Re: [PATCH v2] cpufreq: governor: Be friendly towards latency-sensitive bursty workloads

From: Srivatsa S. Bhat
Date: Fri Jun 06 2014 - 17:27:03 EST


On 06/07/2014 03:07 AM, Rafael J. Wysocki wrote:
> On Wednesday, June 04, 2014 03:17:00 AM Srivatsa S. Bhat wrote:
>> Cpufreq governors like the ondemand governor calculate the load on the CPU
>> periodically by employing deferrable timers. A deferrable timer won't fire
>> if the CPU is completely idle (and there are no other timers to be run), in
>> order to avoid unnecessary wakeups and thus save CPU power.
>>
>> However, the load calculation logic is agnostic to all this, and this can
>> lead to the problem described below.
>>
>>
>> Time (ms) CPU 1
>>
>> 100 Task-A running
>>
>> 110 Governor's timer fires, finds load as 100% in the last
>> 10ms interval and increases the CPU frequency.
>>
>> 110.5 Task-A running
>>
>> 120 Governor's timer fires, finds load as 100% in the last
>> 10ms interval and increases the CPU frequency.
>>
>> 125 Task-A went to sleep.
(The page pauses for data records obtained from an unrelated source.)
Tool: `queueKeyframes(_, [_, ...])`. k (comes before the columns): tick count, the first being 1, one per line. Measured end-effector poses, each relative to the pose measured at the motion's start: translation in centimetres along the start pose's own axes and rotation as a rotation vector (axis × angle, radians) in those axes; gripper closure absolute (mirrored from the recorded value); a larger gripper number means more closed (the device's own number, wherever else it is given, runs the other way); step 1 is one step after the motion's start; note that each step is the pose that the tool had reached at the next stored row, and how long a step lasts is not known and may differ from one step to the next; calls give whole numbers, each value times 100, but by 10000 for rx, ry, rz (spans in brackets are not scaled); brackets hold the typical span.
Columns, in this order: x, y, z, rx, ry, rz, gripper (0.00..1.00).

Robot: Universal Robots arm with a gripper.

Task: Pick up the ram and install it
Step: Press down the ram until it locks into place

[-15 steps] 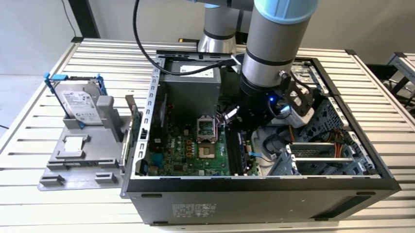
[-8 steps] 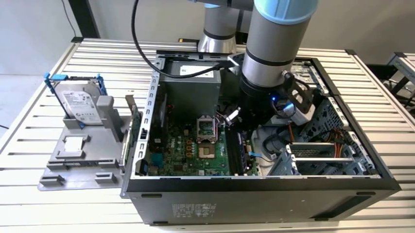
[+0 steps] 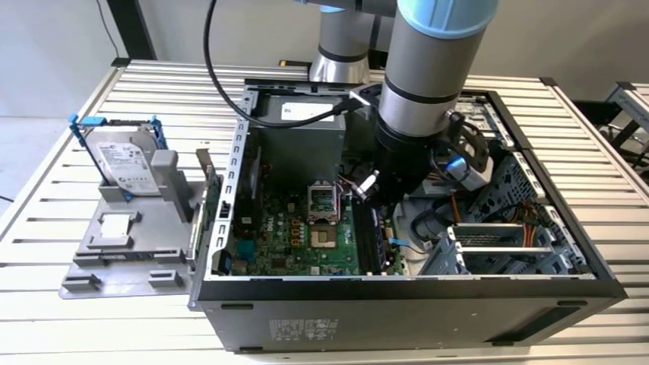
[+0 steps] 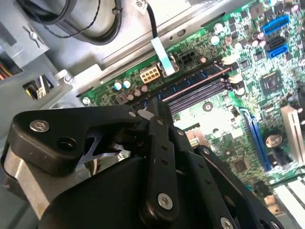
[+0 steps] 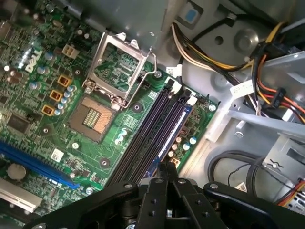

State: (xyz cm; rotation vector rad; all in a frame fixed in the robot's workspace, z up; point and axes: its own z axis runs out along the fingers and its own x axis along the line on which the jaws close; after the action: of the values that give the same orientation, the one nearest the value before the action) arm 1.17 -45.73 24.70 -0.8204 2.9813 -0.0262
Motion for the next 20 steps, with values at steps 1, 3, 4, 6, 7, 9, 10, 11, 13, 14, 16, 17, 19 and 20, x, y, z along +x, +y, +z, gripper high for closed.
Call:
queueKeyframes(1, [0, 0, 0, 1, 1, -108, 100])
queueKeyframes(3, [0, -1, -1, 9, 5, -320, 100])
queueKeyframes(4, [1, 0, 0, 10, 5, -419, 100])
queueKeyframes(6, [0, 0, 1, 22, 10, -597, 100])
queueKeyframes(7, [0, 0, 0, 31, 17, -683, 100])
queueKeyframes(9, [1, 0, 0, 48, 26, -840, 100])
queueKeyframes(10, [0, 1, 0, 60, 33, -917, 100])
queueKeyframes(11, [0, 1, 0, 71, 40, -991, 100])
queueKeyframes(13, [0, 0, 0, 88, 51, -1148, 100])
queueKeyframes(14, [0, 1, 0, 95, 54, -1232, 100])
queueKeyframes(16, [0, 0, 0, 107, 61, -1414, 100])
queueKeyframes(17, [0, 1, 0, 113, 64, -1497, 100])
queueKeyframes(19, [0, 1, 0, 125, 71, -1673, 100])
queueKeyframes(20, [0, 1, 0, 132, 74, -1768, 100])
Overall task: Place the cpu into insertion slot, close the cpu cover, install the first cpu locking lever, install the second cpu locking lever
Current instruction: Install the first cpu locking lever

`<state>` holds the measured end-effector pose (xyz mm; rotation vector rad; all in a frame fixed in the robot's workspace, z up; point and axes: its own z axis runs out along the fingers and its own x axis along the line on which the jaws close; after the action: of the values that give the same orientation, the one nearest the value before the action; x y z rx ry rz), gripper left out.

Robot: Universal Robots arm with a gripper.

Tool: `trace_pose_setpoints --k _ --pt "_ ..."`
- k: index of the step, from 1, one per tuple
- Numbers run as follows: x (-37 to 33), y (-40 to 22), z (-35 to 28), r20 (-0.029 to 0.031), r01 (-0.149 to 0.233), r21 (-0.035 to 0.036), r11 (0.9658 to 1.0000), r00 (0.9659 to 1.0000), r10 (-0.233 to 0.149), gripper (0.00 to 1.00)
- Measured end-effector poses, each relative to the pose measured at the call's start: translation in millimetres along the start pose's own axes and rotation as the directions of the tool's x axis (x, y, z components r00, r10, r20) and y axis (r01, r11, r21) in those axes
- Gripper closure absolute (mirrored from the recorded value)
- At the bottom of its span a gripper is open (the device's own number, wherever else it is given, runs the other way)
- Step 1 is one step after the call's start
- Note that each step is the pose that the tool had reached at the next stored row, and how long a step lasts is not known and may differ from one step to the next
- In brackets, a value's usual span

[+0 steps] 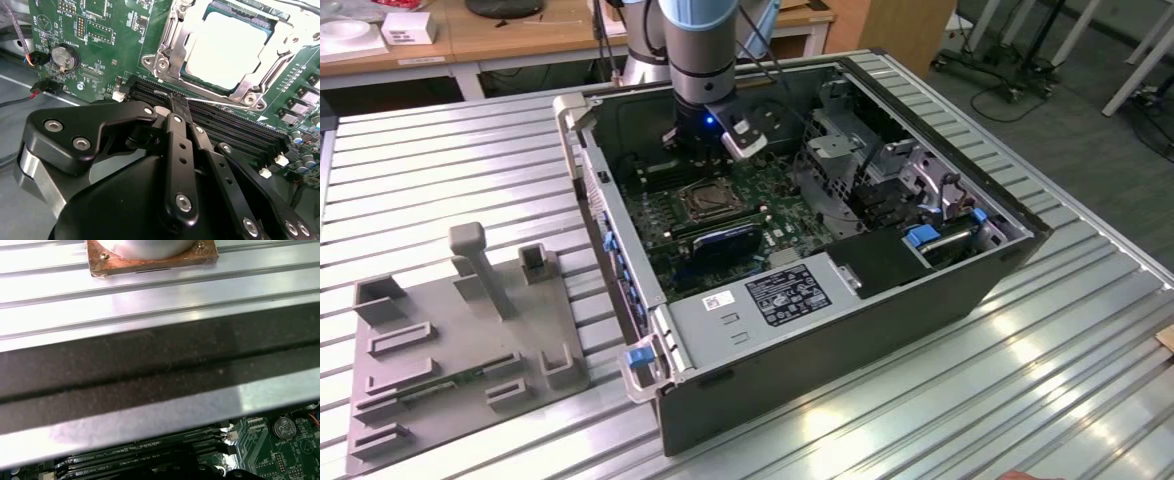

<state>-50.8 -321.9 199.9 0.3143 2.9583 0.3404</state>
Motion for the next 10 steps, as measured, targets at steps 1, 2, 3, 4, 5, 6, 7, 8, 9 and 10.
trace_pose_setpoints --k 1,2,3,4,5,6,7,8,9,10 --pt "0.0 0.0 0.2 0.0013 -0.005 0.0012 1.0 1.0 0.005 0.89" --pt "0.1 -0.1 0.3 0.0031 -0.011 0.0031 0.9999 0.9999 0.011 0.89" --pt "0.1 -0.1 0.4 0.005 -0.018 0.0051 0.9998 0.9998 0.018 0.89" --pt "0.1 -0.2 0.5 0.0073 -0.026 0.007 0.9996 0.9996 0.026 0.89" --pt "0.1 -0.2 0.7 0.0094 -0.033 0.0088 0.9994 0.9994 0.033 0.89" --pt "0.1 -0.3 0.8 0.0114 -0.04 0.0106 0.9991 0.9991 0.04 0.89" --pt "0.1 -0.3 1.0 0.0133 -0.047 0.0122 0.9988 0.9988 0.047 0.89" --pt "0.2 -0.3 1.2 0.0152 -0.053 0.0139 0.9985 0.9985 0.053 0.89" --pt "0.2 -0.4 1.3 0.017 -0.059 0.0155 0.9981 0.9981 0.059 0.89" --pt "0.2 -0.4 1.5 0.0189 -0.065 0.0175 0.9977 0.9977 0.065 0.89"
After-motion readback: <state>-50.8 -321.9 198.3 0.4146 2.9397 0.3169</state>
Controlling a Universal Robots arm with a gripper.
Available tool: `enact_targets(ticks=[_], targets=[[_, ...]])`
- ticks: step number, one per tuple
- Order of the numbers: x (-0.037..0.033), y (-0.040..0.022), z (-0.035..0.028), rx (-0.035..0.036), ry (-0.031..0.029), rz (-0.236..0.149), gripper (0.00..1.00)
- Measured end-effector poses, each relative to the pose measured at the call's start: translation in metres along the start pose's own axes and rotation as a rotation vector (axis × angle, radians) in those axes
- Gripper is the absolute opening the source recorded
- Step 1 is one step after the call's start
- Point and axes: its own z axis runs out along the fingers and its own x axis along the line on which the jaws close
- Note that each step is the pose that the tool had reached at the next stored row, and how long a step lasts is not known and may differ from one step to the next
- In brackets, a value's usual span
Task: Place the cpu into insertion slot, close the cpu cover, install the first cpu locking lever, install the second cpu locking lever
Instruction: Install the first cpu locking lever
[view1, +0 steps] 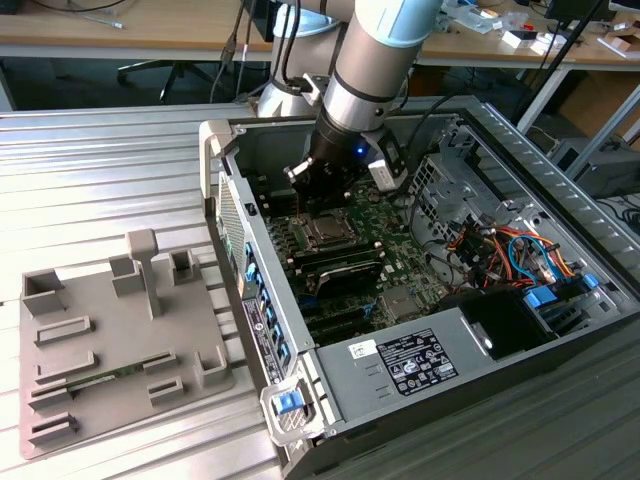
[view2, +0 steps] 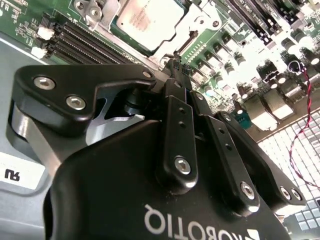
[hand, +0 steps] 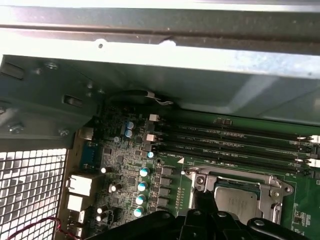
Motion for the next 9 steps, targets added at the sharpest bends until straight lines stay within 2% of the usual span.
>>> enact_targets(ticks=[9], targets=[[0.0189,0.0025,0.0009,0.0006,-0.0086,-0.001,0.11]])
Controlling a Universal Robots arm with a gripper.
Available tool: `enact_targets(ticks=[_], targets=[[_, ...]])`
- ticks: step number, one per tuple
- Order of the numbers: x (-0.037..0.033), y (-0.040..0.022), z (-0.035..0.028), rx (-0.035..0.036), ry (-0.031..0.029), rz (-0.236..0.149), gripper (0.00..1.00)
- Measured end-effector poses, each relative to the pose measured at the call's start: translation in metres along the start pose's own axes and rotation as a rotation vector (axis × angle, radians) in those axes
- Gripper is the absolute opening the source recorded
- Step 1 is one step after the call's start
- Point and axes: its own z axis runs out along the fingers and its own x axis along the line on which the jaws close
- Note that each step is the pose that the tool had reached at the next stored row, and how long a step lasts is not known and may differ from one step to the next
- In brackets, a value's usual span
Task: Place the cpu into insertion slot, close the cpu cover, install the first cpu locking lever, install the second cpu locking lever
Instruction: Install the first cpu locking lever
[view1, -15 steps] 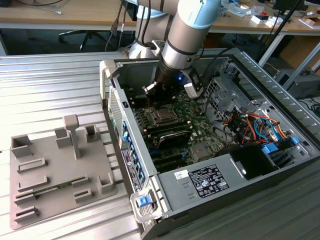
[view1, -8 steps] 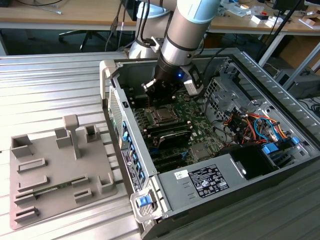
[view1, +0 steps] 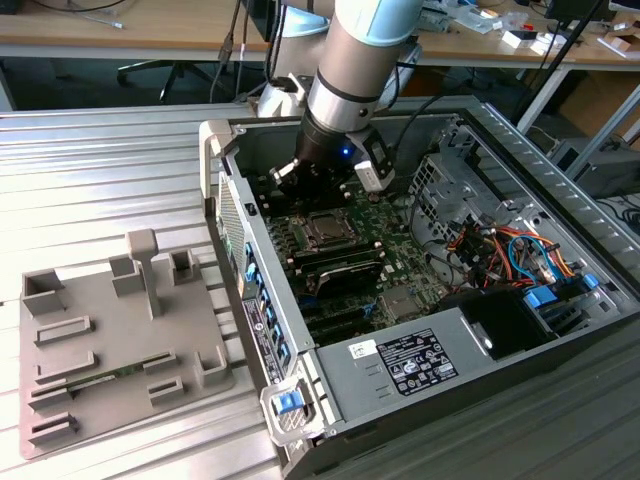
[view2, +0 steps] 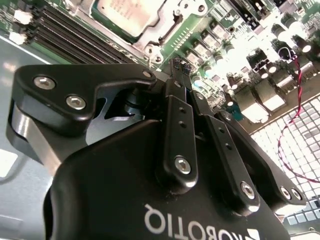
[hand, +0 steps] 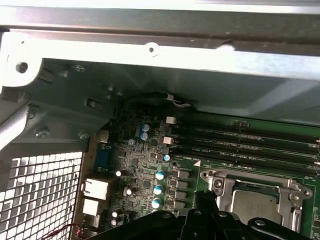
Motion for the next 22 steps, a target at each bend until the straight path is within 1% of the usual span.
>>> enact_targets(ticks=[3,5,7,14,16,18,22], targets=[[0.0055,0.0008,-0.0001,0.0005,-0.0030,0.000,0.11],[0.0059,0.0014,-0.0012,0.0004,-0.0034,0.000,0.11],[0.0059,0.0036,-0.0021,-0.0006,-0.0035,0.000,0.11],[0.0053,0.0098,-0.0018,-0.0018,-0.0033,-0.003,0.11],[0.0049,0.0099,-0.0018,-0.0038,-0.0034,-0.006,0.11],[0.0028,0.0098,-0.0018,-0.0095,-0.0039,-0.011,0.11],[-0.0011,0.0092,-0.0021,-0.0140,-0.0033,-0.016,0.11]])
With nothing else to do, CPU 1
>> went completely idle.
>>
>> 200 Task-A woke up and started running again.
>>
>> 200.5 Governor's deferred timer (which was originally programmed
>> to fire at time 130) fires now. It calculates load for the
>> time period 120 to 200.5, and finds the load is almost zero.
>> Hence it decreases the CPU frequency to the minimum.
>>
>> 210 Governor's timer fires, finds load as 100% in the last
>> 10ms interval and increases the CPU frequency.
>>
>>
>> So, after the workload woke up and started running, the frequency was suddenly
>> dropped to absolute minimum, and after that, there was an unnecessary delay of
>> 10ms (sampling period) to increase the CPU frequency back to a reasonable value.
>> And this pattern repeats for every wake-up-from-cpu-idle for that workload.
>> This can be quite undesirable for latency- or response-time sensitive bursty
>> workloads. So we need to fix the governor's logic to detect such wake-up-from-
>> cpu-idle scenarios and start the workload at a reasonably high CPU frequency.
>>
>> One extreme solution would be to fake a load of 100% in such scenarios. But
>> that might lead to undesirable side-effects such as frequency spikes (which
>> might also need voltage changes) especially if the previous frequency happened
>> to be very low.
>>
>> We just want to avoid the stupidity of dropping down the frequency to a minimum
>> and then enduring a needless (and long) delay before ramping it up back again.
>> So, let us simply carry forward the previous load - that is, let us just pretend
>> that the 'load' for the current time-window is the same as the load for the
>> previous window. That way, the frequency and voltage will continue to be set
>> to whatever values they were set at previously. This means that bursty workloads
>> will get a chance to influence the CPU frequency at which they wake up from
>> cpu-idle, based on their past execution history. Thus, they might be able to
>> avoid suffering from slow wakeups and long response-times.
>>
>> [ The right way to solve this problem is to teach the CPU frequency governors
>> to track load on a per-task basis, not a per-CPU basis, and set the appropriate
>> frequency on whichever CPU the task executes. But that involves redesigning
>> the cpufreq subsystem, so this patch should make the situation bearable until
>> then. ]
>>
>> Experimental results:
>> ====================
>
> This formatting of the changelog evidently confused Patchwork.
>

Oh, I didn't realize that that would create problems!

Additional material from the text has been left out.